Major Security Flaw With Google Sitemaps Stats

David Naylor points out, as does this WebmasterWorld thread spotted via Threadwatch, a pretty surprising security oversight with Google's new Sitemaps stats system that can allow anyone access to stats of other web sites, if those web sites don't report 404/File Not Found errors correctly. Right now, I'm looking at stats for eBay and AOL, as well as Google's own Orkut!

In order to see stats for a site, you have to verify you own it by installing a special file on your server. Google randomly generates a filename to use, you install this file, then Google checks to see if it exists. If it does, you can view stats for that site.
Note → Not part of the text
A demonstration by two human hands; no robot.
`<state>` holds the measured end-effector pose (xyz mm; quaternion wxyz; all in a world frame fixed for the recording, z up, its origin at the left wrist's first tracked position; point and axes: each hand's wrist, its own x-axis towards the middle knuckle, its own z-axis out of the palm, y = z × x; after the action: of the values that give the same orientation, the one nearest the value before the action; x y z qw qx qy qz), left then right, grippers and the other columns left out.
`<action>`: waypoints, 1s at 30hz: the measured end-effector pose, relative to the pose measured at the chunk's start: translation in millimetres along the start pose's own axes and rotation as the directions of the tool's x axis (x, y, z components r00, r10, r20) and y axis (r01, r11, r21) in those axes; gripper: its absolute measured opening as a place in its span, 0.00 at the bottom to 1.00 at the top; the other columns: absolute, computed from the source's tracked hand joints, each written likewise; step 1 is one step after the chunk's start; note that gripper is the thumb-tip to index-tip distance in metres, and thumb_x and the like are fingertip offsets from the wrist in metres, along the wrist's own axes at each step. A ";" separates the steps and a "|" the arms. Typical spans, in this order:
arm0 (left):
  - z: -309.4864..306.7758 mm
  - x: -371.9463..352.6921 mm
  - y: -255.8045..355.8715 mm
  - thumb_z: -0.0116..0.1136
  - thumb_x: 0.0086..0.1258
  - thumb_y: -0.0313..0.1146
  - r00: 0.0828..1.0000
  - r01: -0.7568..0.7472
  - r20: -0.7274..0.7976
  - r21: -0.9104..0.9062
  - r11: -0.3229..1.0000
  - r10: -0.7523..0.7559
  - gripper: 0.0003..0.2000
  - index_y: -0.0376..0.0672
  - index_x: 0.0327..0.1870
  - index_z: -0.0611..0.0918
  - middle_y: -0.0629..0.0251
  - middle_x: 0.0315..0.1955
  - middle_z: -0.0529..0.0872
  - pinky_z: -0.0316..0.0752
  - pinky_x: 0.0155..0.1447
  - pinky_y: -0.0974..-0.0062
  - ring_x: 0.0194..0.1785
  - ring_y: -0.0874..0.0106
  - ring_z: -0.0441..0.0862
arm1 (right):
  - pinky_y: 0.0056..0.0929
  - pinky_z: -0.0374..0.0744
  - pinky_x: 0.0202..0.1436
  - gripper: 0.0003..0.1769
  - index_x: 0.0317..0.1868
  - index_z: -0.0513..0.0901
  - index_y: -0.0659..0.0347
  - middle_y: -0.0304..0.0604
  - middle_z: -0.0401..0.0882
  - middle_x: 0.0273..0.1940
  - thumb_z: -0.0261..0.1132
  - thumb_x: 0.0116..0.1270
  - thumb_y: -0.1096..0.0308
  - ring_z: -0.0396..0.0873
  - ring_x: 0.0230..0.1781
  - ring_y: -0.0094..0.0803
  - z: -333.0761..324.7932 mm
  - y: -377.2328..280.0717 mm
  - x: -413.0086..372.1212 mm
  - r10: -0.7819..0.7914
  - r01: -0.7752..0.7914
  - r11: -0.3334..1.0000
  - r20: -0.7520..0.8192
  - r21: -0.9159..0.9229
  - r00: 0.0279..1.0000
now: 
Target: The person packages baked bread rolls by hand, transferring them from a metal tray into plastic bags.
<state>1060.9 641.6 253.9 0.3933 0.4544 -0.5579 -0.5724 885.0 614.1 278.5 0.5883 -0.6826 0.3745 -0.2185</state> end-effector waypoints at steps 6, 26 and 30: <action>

The problem is, some web sites will respond that any page exists, even if it doesn't. Rather than sending out a 404 File Not Found error message, they'll dynamically generate the page with content anyway or they'll tell the user the file doesn't exist, but the server code sent to a browser says differently.

For example, try this:

http://www.ebay.com/djkfjkdjfkjd

You'll see that eBay responds that the page doesn't exist. However, behind the scenes it redirects the request (sending a 301 server code) to another page that has a 200 Page Found code. As a result, along with Dave and Barry, I'm now looking at eBay's stats, along with AOL's stats.

How could we all three of us get access? Because both eBay and AOL will turn any request into a page found code -- and remember, we were all given unique file URLs to enter. As far Google is concerned, we all have correctly installed these files.

That's another security issue. You'd think the system was smart enough that if one person verified ownership, no one else could. Not so, not at the moment.

Want to ensure you are protected? Be sure you are sending out proper 404 error codes for pages that don't exist. Rex Swain's HTTP Viewer is an excellent place to check this.

When the stats system came out, I did ask Google why they didn't go with a more common verification system of putting special code on a page. That would have been safer, plus easier for some people who don't have the ability in content management systems to easily generate files of a particular nature. I never got a reply to that.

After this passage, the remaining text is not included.